Criminology can be good or bad. It is wrong to think of criminology as the hero in a battle for knowledge about crime, popular and humanistic thought being the enemy in this supposed war. Instead, it is better to think of criminology as the name for the battleground. Criminology contains within it both the good and the bad, and there are both good and bad academic criminologies just as there are both good and bad public criminologies. Criminology is not the solution to bad thought on crime but the name for thinking about crime in a serious way, and even serious thought on crime can be bad.

Criminology is formal. It is defined by the presence of a rigorous and deliberate method for gathering, evaluating, and displaying facts and ideas about crime – this in contrast to the amateur thought on crime that is rash, erratic, haphazard, reactionary, uninformed, and/or unsystematic. To be formal is to be methodical. The method of criminology need not be the scientific method, but there must exist some sort of formal procedure of analysis in order for an activity to be properly criminological.

Criminology is the study of crime, criminals, criminal law, and criminal justice. The biological school which insists that criminology is only the study of criminals, not crimes, is as myopic as the sociological school which insists that crime can be approached as only a social, not a biological, phenomenon. Criminology is not limited to only one of these categories. Furthermore, to say that criminology involves the study of criminal law is to stake a claim to a subject that is usually reserved for “legal studies.”

Criminology is organized. Criminology is thought on crime that people are willing to pay for. Even as I write this last sentence, however, I hesitate, because it sounds like it would marginalize and silence the most oppressed and most vulnerable voices on crime, those that come from people without the financial and social resources to plug their ideas into official outlets.

Criminology is timeless. It is wrong to think of criminology as a specifically modern discourse. The writers who first theorized the term criminology thought of and referred to earlier writing on crime as criminology, and we should as well.

Organizations should use the term criminology to describe themselves. Criminology is not a field within the discipline of criminal justice. Instead, the opposite is true: criminal justice is a field within the discipline of criminology.

Criminology is usually, but not necessarily, academic. It can be either academic or public. In other words, criminology can come in the form of “pure research” that is academic, analytical, and philosophical, interested only in understanding crime accurately; or it can come in the form of “applied research” that is public, ethical, political, concerned with preventing crime and treating criminals.

In its academic forms, criminology is usually, but not necessarily, scientific. It can be either scientific or humanistic.

In its scientific forms, criminology is usually, but not necessarily, a social science. It can be a social science or a natural science. Usually, criminology treats crime and justice as social phenomena, not philosophical nor biological phenomena, meaning that, whatever else it does, criminology tends to come back to the notion that crime is contextual and must be considered as a component of culture, not nature.

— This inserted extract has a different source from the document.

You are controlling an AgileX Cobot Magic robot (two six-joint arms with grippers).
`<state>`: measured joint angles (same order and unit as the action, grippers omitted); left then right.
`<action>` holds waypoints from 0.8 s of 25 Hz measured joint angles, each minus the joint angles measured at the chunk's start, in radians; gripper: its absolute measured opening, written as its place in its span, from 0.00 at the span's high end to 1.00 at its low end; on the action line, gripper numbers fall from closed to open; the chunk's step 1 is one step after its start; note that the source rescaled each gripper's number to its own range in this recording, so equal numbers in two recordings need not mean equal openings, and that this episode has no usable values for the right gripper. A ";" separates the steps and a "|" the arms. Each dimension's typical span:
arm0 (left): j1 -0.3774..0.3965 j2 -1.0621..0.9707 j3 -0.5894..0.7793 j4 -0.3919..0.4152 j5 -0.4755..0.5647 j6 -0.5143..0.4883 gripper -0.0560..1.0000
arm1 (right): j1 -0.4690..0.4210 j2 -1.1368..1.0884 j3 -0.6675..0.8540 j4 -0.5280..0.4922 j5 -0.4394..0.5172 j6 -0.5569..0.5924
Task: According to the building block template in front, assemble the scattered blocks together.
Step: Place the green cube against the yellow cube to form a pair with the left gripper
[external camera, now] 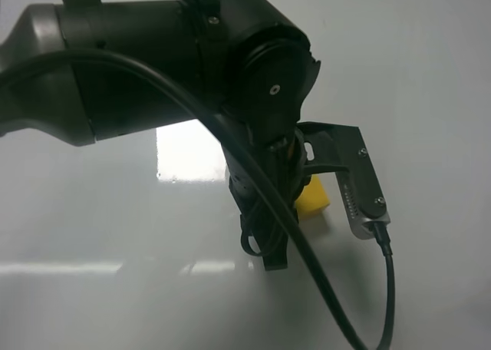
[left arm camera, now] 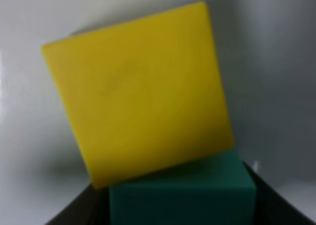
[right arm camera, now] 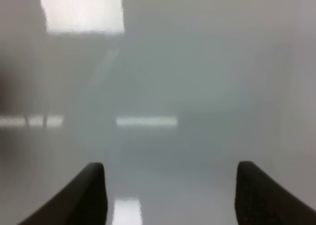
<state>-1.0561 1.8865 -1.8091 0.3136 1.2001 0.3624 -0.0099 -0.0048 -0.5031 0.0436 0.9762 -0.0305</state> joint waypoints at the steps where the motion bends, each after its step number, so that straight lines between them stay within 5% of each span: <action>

Criminology is what criminologists do. From this perspective, what’s needed is a congress in which criminologists can gather to declare, “This is what I do,” and then formulate a definition of criminology that is abstract enough to be meaningful yet specific enough to be accurate.

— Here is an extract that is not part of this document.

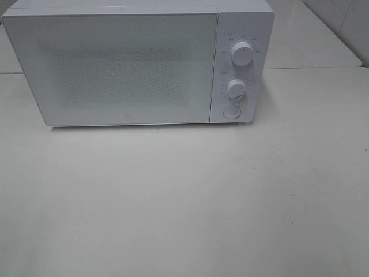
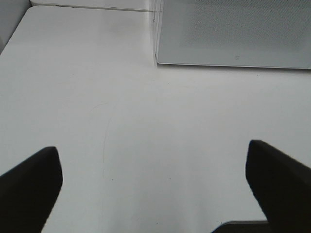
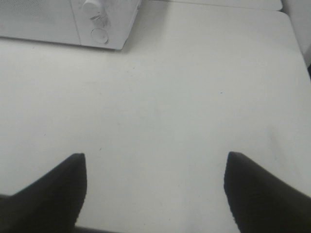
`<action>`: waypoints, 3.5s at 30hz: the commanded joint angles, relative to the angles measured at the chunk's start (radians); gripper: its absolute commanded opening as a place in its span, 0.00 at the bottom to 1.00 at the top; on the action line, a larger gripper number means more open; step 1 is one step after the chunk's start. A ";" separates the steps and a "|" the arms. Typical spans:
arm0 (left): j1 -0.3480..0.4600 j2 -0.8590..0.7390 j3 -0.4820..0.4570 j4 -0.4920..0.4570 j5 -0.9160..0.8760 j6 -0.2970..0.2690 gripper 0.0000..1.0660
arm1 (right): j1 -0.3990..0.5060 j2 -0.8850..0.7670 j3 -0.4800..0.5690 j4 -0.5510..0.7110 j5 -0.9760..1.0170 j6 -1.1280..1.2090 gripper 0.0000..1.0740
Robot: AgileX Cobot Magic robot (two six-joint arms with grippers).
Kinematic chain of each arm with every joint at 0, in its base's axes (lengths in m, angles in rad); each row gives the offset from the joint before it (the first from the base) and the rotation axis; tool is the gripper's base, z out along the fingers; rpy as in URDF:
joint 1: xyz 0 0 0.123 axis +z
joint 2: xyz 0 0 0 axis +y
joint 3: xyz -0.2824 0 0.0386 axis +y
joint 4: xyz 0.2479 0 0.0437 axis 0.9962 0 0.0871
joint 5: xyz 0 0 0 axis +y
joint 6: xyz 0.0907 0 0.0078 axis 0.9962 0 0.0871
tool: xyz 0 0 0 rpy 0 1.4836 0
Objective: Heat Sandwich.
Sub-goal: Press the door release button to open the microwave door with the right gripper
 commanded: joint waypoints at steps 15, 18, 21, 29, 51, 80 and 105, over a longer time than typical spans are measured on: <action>0.004 -0.017 0.002 0.000 -0.005 0.000 0.91 | -0.125 -0.041 0.034 0.042 -0.080 -0.005 0.71; 0.004 -0.017 0.002 0.000 -0.005 0.000 0.91 | -0.125 -0.041 0.034 0.042 -0.080 -0.005 0.71; 0.004 -0.017 0.002 0.000 -0.005 0.000 0.91 | -0.125 -0.041 0.034 0.042 -0.080 -0.005 0.71; 0.004 -0.017 0.002 0.000 -0.005 0.000 0.91 | -0.125 -0.016 0.008 0.043 -0.126 0.008 0.71; 0.004 -0.017 0.002 0.000 -0.005 0.000 0.91 | -0.122 0.275 0.087 0.045 -0.617 0.036 0.71; 0.004 -0.017 0.002 0.000 -0.005 0.000 0.91 | -0.122 1.083 0.239 0.072 -1.747 0.028 0.71; 0.004 -0.017 0.002 0.000 -0.005 0.000 0.91 | 0.374 1.712 0.236 0.709 -2.279 -0.234 0.71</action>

Criminology is interdisciplinary. As such, departments of criminology and criminal justice should actively seek to employee scholars whose degrees are in areas other than criminology and criminal justice. I can think of no better environment for vibrant criminological research than a department that employs, say, a biologist, a psychologist, a legal scholar, a sociologist, a historian, a philosopher, and a literary critic.

Criminology is intermedial. Criminology is not only interdisciplinary, drawing upon the sciences and the humanities alike, but also intermedial, occurring most often in academic prose, but also possibly in journalistic or even artistic forms.